Ma i boschi non sono certo soltanto legna. Non a caso l’importanza dei cammini per vivere le montagne è il titolo della quarta e ultima sessione del forum di Greenaccord. Ultima perché conclusiva, ma centrale per il ruolo che il cammino riveste nella comunicazione e nella percezione della montagna, esattamente come avrebbe detto anche oggi Papa Luciani.

«Negli ultimi anni, stanno purtroppo giungendo a maturazione una serie di processi che si identificano poi nell’inesorabile crollo demografico, drammatico, della nostra provincia. Questo, è evidente, apre a scenari inediti e mette in luce il momento di contrasto politico che non aiuta la ripartenza dei luoghi marginali: oggi siamo all’interno di un sistema continentale, abbiamo inglobato il conflitto locale tra la montagna e la pianura in uno più generale che vede contrapposte le zone rurali agli insediamenti metropolitani, con il rischio di perdere anche il dialogo territoriale», ha sottolineato Andrea Bona, assessore all’Urbanistica e ai Lavori pubblici del comune di Feltre.

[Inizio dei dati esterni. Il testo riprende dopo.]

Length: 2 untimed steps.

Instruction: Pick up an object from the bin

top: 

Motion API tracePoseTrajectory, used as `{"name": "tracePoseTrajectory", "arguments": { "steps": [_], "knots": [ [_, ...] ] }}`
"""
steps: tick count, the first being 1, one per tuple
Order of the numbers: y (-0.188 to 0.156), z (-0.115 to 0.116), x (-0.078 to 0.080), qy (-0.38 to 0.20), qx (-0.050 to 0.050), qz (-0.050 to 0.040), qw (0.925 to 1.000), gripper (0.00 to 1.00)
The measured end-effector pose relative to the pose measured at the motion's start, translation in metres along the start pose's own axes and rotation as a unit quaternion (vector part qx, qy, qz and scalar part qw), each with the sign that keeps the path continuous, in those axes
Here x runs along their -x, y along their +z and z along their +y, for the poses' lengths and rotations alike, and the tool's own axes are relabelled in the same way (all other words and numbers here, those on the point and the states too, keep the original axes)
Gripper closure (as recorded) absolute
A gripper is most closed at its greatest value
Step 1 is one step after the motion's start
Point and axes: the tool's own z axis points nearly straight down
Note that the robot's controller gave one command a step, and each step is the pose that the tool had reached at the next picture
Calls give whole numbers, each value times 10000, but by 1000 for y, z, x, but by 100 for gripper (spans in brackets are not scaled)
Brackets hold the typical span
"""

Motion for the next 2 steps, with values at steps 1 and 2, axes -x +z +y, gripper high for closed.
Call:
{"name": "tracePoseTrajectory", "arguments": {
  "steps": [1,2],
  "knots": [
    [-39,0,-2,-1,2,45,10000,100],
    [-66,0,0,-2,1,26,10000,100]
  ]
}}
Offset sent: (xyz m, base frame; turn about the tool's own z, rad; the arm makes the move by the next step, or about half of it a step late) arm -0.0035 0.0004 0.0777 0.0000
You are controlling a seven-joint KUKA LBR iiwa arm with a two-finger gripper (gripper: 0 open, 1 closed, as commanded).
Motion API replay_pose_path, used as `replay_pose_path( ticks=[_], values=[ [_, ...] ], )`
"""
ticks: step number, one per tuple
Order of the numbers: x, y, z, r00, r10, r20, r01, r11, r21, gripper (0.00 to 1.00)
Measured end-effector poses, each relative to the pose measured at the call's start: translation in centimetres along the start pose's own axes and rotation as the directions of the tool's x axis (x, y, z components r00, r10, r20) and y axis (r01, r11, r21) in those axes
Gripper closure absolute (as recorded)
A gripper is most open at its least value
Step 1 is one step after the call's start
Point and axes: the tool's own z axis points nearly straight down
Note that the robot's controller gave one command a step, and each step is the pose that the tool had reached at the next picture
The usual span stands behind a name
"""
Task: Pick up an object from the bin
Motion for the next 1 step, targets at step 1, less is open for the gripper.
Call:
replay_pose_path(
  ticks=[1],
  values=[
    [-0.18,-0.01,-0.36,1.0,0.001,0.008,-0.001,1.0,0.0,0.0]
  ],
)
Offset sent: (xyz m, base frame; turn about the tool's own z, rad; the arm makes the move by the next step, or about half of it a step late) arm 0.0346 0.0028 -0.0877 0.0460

Che fare, dunque? Secondo Marco Zabotti, giornalista esperto di comunicazione e direttore scientifico dell’istituto diocesano Beato Toniolo di Pieve di Soligo (Tv), per fare rivivere un territorio «è necessario mettere in rete le attività possibili con i soggetti economici presenti e con l’animazione potenziale realizzabile, appoggiandosi anche alle associazioni e ai volontari che, ad esempio, aprono le chiese tutto l’anno, sostenendo il rilancio della cooperazione sull’offerta turistica». Concludendo poi, per i giornalisti: «Comunicare non è esibire ma ritrovare il senso della comunicazione di quello che siamo, raccontare qualcosa che oggi può fare notizia diversamente da ieri: costruire la solidarietà vera fra le persone è la forza d’urto».